* TASK DIRECTIONS *
Tally the lines in these records that hold the string "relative", and reply with the number alone.

* INFORMATION SHOWN *
((
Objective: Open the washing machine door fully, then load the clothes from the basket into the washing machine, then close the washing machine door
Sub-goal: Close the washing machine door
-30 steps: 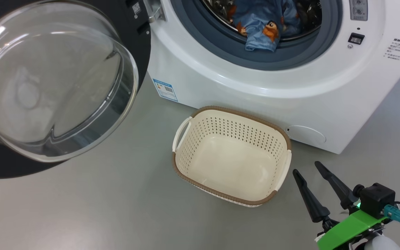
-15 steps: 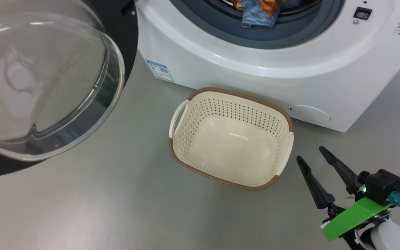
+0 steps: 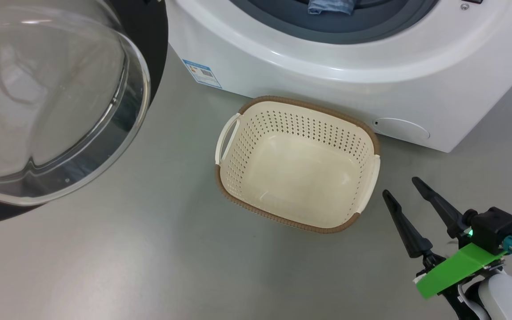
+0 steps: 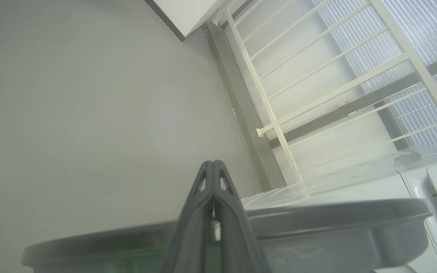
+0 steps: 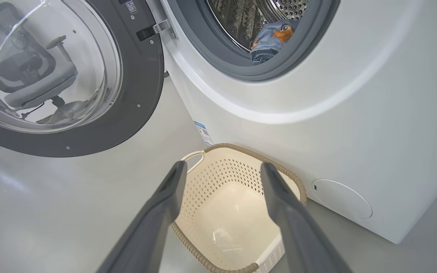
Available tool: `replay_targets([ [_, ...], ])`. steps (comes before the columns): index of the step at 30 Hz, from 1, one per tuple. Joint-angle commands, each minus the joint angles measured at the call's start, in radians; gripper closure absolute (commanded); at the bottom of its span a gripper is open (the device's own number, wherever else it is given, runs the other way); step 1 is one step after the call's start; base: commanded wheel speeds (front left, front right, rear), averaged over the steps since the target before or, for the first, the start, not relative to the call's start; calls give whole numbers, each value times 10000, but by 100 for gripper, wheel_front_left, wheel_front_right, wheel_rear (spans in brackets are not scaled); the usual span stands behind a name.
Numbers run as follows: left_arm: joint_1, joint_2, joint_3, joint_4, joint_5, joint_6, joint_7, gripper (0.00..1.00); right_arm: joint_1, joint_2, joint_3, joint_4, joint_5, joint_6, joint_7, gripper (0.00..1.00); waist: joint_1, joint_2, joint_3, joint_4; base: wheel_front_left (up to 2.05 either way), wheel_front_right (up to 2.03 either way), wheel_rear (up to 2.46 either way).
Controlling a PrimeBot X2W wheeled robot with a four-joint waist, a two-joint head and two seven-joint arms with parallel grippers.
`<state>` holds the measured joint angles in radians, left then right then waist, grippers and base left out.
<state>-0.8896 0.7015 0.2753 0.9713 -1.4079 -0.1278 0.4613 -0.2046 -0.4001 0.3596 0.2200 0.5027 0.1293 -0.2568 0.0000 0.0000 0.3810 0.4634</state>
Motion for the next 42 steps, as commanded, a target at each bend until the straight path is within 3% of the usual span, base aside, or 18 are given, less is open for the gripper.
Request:
replay_targets([
  [1,-134,762,79,-122,-58,-28,225,100,-193,-41,215,-216,-58,14,-49,0,0,0,24,8,0,0,0],
  [16,322,513,-441,-746,-405,-29,1731,100,-180,18,263,-118,-20,14,-49,0,0,0,-302,89,0,0,0],
  [42,2075,402,-1396,-3739,-1011,-29,3881,100,318,396,255,16,98,14,-49,0,0,0,-1575,279,0,0,0],
])
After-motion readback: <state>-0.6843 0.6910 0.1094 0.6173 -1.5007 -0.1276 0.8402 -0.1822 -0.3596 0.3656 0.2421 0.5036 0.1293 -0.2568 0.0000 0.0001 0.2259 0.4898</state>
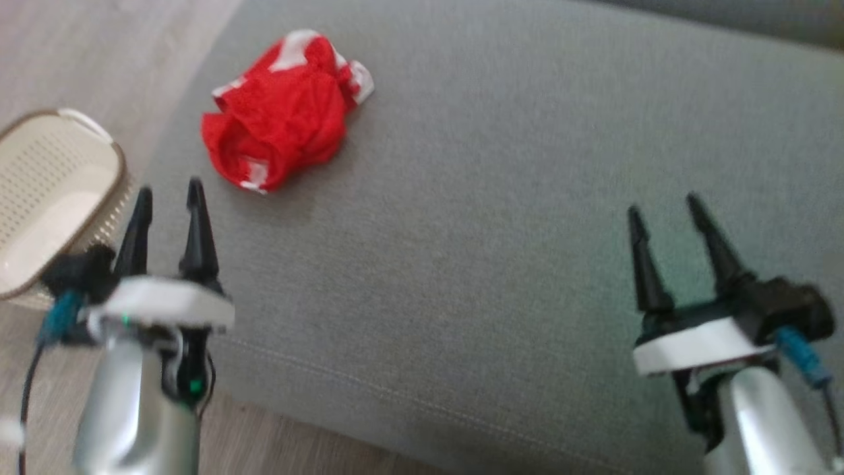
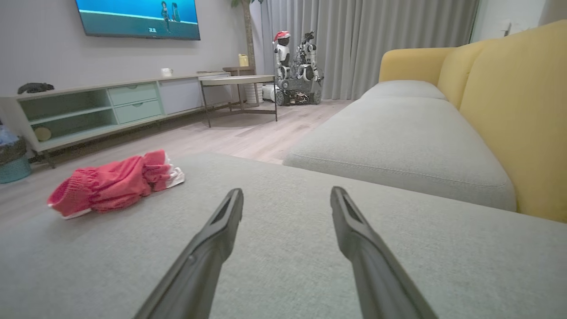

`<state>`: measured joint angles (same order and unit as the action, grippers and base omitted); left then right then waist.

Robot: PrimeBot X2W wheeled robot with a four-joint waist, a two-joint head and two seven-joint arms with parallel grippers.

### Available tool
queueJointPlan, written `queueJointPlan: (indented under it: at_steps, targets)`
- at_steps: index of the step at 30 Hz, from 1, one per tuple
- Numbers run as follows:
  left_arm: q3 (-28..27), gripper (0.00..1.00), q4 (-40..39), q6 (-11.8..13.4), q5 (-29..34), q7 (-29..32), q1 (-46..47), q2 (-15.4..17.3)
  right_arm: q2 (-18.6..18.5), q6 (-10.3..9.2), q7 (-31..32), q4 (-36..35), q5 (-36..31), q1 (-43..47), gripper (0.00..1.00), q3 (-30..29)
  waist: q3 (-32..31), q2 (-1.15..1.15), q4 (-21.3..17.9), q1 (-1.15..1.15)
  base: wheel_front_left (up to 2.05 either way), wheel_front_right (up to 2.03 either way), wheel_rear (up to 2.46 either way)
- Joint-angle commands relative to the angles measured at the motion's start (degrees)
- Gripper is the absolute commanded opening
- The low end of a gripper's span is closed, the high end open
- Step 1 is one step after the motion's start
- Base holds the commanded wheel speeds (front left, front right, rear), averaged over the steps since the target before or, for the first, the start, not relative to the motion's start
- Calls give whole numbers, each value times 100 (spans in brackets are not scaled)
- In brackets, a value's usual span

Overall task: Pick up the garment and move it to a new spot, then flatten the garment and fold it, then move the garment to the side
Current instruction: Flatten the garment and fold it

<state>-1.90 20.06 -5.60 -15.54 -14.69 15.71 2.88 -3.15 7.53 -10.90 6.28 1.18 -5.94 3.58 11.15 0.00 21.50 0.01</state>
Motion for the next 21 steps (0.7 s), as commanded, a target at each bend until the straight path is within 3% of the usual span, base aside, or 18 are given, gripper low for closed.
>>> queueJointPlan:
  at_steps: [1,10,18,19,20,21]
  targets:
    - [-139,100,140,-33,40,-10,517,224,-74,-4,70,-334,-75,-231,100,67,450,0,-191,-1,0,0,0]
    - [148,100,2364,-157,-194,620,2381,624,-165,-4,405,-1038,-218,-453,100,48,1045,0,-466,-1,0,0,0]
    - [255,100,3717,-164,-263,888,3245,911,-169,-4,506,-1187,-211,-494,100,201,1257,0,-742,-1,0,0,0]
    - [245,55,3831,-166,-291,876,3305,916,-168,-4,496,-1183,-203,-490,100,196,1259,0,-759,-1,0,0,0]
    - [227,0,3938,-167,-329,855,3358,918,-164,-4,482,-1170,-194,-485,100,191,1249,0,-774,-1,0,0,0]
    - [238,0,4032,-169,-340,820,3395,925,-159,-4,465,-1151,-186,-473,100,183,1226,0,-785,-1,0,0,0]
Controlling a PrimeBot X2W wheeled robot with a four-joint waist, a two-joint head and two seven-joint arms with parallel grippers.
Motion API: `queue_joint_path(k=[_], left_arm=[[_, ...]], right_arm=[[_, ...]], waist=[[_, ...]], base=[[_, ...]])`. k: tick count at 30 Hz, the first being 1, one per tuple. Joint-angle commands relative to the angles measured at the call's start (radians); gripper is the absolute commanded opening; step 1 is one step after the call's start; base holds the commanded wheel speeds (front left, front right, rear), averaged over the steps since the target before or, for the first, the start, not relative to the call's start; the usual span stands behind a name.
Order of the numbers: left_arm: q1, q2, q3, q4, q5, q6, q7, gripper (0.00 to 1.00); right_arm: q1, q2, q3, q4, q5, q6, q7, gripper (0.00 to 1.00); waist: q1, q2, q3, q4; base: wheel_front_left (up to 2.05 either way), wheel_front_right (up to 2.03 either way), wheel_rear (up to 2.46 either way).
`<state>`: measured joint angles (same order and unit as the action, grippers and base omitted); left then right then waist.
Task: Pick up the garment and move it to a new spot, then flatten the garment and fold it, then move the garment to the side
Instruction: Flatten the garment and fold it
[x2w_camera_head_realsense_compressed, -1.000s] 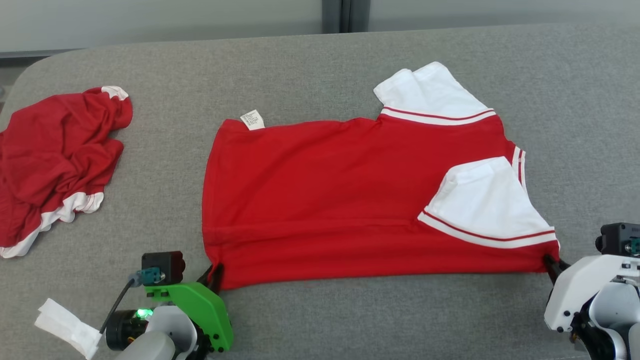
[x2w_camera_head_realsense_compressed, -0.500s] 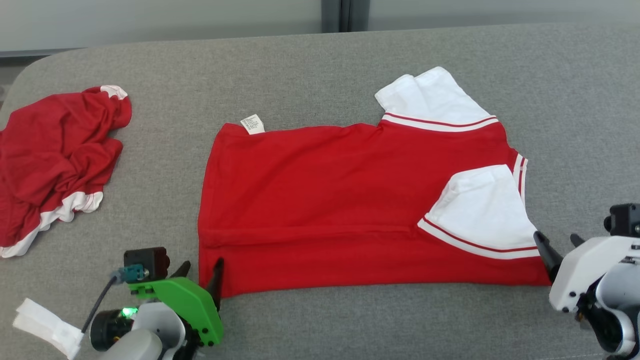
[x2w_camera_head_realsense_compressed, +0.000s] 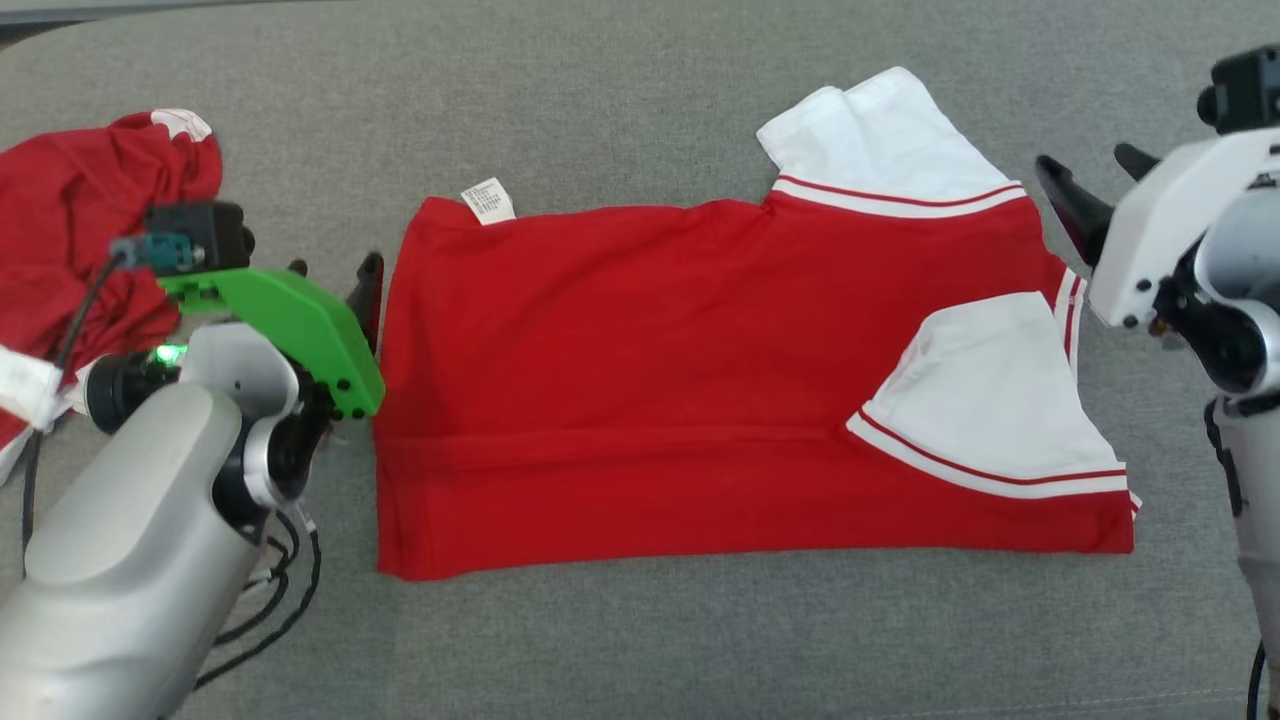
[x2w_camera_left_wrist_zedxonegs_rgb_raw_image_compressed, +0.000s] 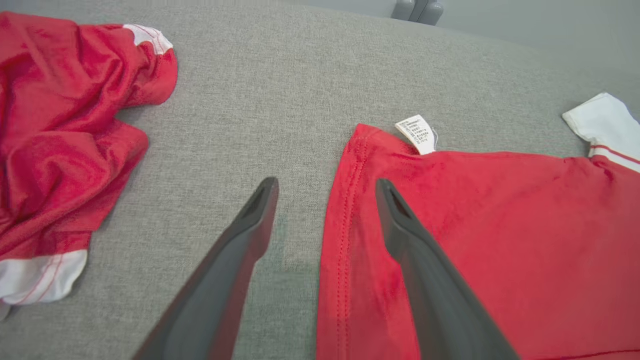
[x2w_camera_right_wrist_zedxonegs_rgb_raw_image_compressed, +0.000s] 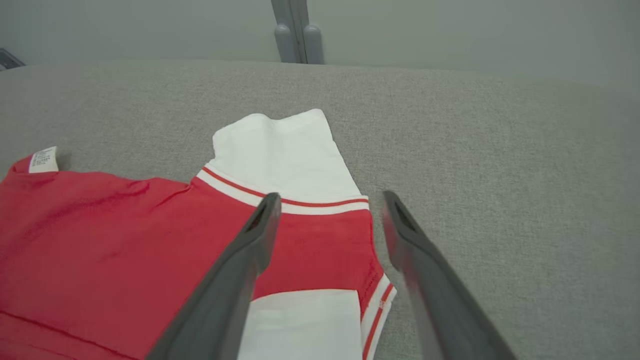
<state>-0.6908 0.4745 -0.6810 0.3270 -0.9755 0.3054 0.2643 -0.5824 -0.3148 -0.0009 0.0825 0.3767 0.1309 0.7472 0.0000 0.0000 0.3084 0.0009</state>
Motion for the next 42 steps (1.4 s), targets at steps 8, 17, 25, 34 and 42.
queue_joint_path(k=[8, 17, 25, 34, 42], left_arm=[[-0.210, -0.071, -0.027, 0.169, 0.025, -0.055, 0.064, 1.00], [-0.294, -0.126, -0.051, 0.268, 0.029, -0.097, 0.085, 1.00], [-0.332, -0.150, -0.123, 0.341, 0.089, -0.097, 0.119, 0.77], [-0.315, -0.208, -0.169, 0.347, 0.089, -0.120, 0.126, 0.00], [-0.312, -0.244, -0.182, 0.358, 0.090, -0.139, 0.096, 0.00]], right_arm=[[-0.248, -0.032, 0.159, 0.203, 0.056, -0.001, -0.084, 1.00], [-0.365, -0.060, 0.247, 0.324, 0.099, 0.000, -0.146, 1.00], [-0.441, -0.098, 0.307, 0.378, 0.099, -0.001, -0.153, 1.00], [-0.531, -0.131, 0.332, 0.460, 0.067, -0.001, -0.159, 1.00], [-0.589, -0.122, 0.332, 0.582, 0.039, -0.001, -0.158, 1.00]], waist=[[0.0000, 0.0000, 0.121, -0.010], [0.0000, 0.0000, 0.171, -0.008], [0.0000, 0.0000, 0.222, 0.006], [0.0000, 0.0000, 0.288, 0.065], [0.0000, 0.0000, 0.315, 0.115]], base=[[0.00, 0.00, 0.00], [0.00, 0.00, 0.00], [0.00, 0.00, 0.00], [0.00, 0.00, 0.00], [0.00, 0.00, 0.00]])
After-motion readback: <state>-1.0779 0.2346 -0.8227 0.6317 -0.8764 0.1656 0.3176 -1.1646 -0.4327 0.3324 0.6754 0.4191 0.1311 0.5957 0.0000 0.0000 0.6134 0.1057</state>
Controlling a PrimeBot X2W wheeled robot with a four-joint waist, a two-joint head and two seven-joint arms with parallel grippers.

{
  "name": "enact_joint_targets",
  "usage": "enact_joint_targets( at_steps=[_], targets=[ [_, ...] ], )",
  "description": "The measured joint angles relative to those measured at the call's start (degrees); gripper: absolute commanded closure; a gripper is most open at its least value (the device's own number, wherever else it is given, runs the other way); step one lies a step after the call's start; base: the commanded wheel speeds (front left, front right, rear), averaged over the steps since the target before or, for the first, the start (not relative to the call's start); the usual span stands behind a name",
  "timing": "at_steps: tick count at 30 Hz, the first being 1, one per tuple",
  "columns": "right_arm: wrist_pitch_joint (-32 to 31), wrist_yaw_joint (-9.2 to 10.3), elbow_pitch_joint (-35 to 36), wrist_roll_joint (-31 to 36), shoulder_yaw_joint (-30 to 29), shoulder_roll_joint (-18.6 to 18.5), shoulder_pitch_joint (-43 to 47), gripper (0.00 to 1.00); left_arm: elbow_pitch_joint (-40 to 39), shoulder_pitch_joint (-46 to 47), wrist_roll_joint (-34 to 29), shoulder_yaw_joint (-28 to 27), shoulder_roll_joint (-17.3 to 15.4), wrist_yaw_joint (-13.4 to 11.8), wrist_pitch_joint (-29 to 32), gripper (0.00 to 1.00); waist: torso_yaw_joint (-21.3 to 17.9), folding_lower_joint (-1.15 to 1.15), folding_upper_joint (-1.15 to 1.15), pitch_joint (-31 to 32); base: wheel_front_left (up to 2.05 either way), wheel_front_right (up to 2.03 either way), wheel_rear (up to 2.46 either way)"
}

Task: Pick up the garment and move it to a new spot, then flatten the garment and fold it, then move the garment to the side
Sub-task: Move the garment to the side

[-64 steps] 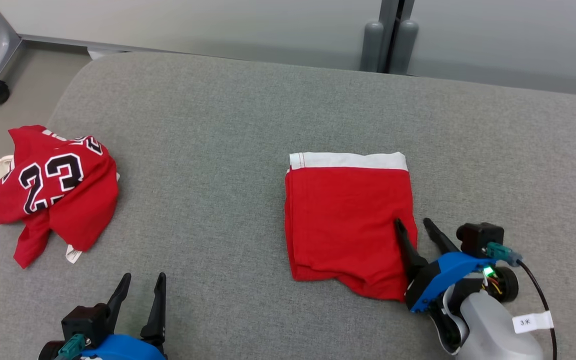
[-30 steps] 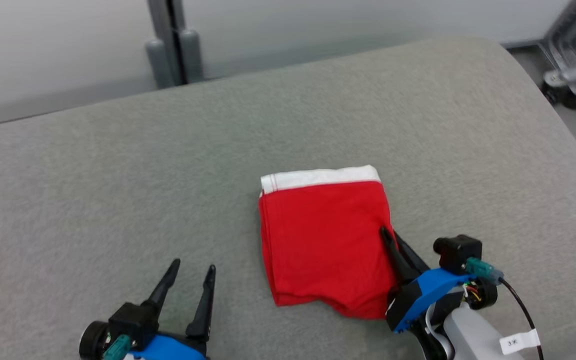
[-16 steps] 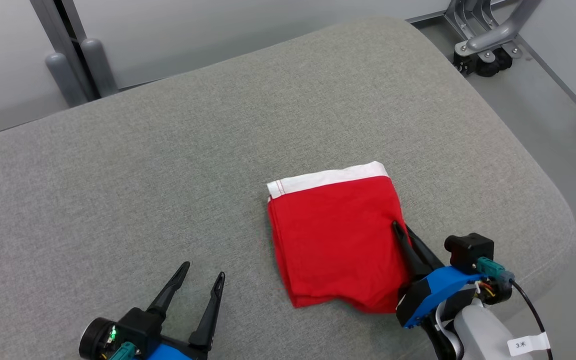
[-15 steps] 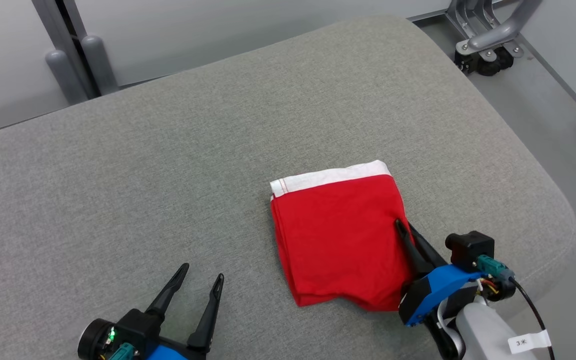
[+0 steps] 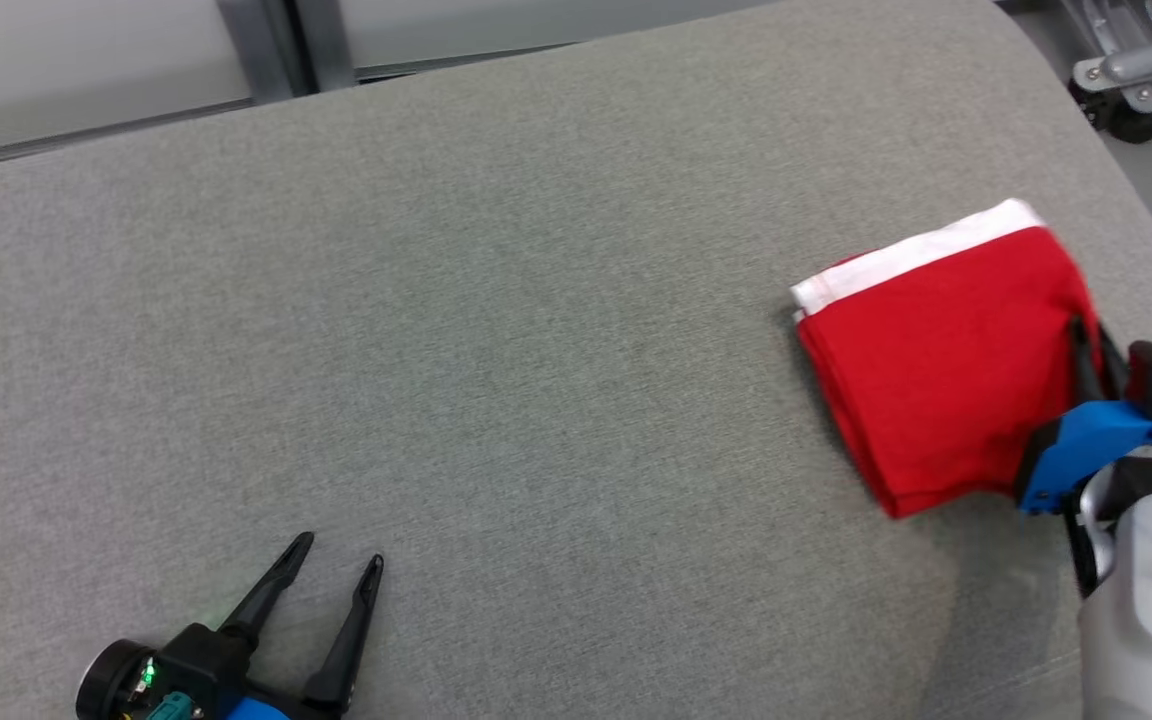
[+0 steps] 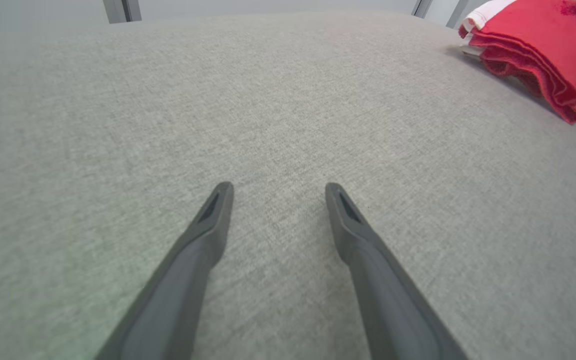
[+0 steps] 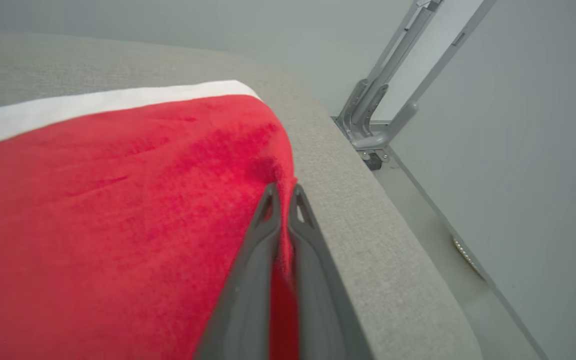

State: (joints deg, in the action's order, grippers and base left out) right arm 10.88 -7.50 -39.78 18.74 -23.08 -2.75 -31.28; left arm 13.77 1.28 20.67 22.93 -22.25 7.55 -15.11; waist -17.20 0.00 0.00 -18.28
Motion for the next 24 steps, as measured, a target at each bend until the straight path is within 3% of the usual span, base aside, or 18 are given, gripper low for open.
enact_joint_targets(
  at_steps=[4,12,15,21,22,23,24],
  targets=[
    [-3.58,0.0,5.73,8.93,-9.03,-0.05,-1.06,1.0,-0.79,0.34,0.97,-0.27,-1.14,0.04,-0.2,0.0,3.15,0.0,0.0,-2.0,0.0,0.0,0.0],
    [-4.98,0.0,8.94,12.39,-14.29,0.04,-2.8,1.0,-1.69,1.5,1.63,-0.12,-1.58,0.07,-0.4,0.0,6.1,0.0,0.0,-4.2,0.0,0.0,0.0],
    [-4.68,0.0,8.6,14.67,-18.46,0.02,-3.83,1.0,-1.58,1.83,1.71,0.0,-1.44,0.07,-0.38,0.0,6.78,0.0,0.0,-4.24,0.0,0.0,0.0],
    [-0.53,0.0,1.44,16.73,-24.97,-5.42,-6.31,1.0,-0.6,1.94,2.14,-0.34,-1.21,0.05,-0.37,0.0,7.8,0.0,0.0,-3.71,0.0,0.0,0.0],
    [0.41,0.0,0.45,17.02,-25.59,-6.01,-6.88,0.58,-0.46,1.94,2.18,-0.52,-1.21,0.05,-0.37,0.0,7.87,0.0,0.0,-3.67,0.0,0.0,0.0],
    [1.24,0.0,-0.62,17.13,-26.01,-6.46,-7.48,0.0,-0.3,1.94,2.29,-0.74,-1.16,0.05,-0.37,0.0,7.91,0.0,0.0,-3.62,0.0,0.0,0.0],
    [1.78,0.0,-1.87,17.37,-26.33,-6.7,-8.23,0.0,-0.08,1.93,2.3,-1.0,-1.13,0.05,-0.37,0.0,7.92,0.0,0.0,-3.58,0.0,0.0,0.0]
  ],
)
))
* WRITTEN REPLY *
5